Irish philosopher George Berkeley developed metaphysical subjectivism in the west while Nagarjuna and other Buddhist philosophers developed a remarkably similar idea in the east (much earlier):

Outer reality is unknowable and may not exist in any concrete way. All we know is what our senses and our minds tell us. In other words, we experience sensory and mental processes, not outer reality -- like a blind man feeling an object to get a mental picture of how it looks.

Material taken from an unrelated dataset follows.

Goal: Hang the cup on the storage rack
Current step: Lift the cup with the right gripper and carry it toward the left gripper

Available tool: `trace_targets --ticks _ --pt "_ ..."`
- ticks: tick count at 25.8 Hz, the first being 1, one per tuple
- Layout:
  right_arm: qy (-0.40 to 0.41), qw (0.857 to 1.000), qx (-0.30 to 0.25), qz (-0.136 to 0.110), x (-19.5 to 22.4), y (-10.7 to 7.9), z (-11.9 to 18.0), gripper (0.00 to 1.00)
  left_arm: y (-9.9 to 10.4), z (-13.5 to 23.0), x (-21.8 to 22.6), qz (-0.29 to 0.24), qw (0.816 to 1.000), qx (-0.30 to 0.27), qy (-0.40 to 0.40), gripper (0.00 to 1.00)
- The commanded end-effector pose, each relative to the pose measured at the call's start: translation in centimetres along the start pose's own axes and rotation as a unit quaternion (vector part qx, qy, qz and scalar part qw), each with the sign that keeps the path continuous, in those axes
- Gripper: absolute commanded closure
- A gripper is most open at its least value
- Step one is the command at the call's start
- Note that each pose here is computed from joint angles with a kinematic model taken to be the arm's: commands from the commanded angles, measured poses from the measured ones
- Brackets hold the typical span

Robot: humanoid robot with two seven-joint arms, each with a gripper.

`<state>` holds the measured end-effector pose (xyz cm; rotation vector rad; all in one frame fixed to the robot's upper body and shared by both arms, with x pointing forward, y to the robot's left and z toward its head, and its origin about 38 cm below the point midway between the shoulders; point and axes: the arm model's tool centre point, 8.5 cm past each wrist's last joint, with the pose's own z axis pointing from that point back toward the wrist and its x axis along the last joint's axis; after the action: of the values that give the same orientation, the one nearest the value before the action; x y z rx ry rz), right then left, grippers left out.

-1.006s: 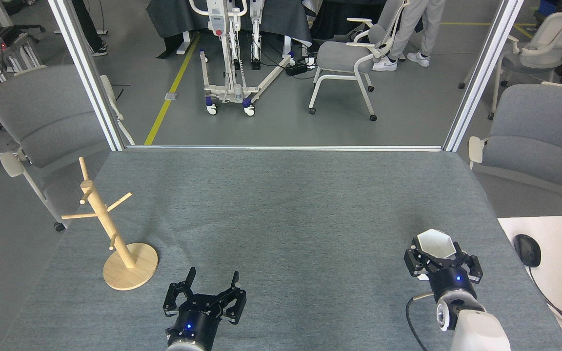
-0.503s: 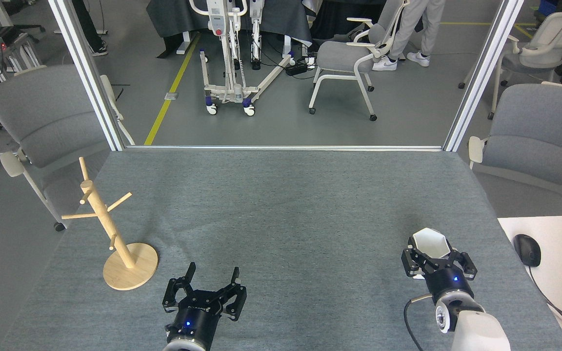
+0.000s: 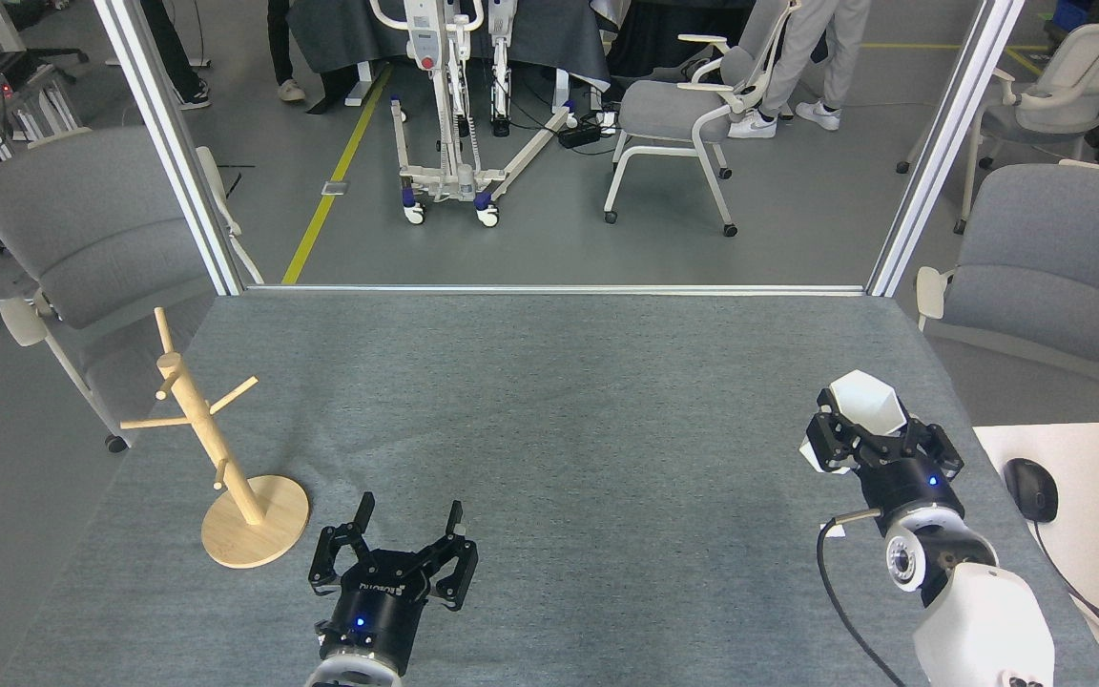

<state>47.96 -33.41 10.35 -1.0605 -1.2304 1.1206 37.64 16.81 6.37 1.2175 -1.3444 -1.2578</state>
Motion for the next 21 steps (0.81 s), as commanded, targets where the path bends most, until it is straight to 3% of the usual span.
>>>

Metaphysical subjectivism is a variation of solipsism, the philosophical theory that the self is all you know to exist. Both theories are unpopular in America, where a pragmatic view of reality dominates.

byquist
10-29-2005, 10:10 AM
Google "wikipedia," then put in "subjectivism" and scroll down when "subject" comes up.

BSturdy
10-31-2005, 10:31 PM
My love is betwixt a pair of compasses

(John Dull)

ThatIndividual
10-31-2005, 10:49 PM
the theory that perception creates reality, and that there is no underlying, true, reality that exists independent of perception.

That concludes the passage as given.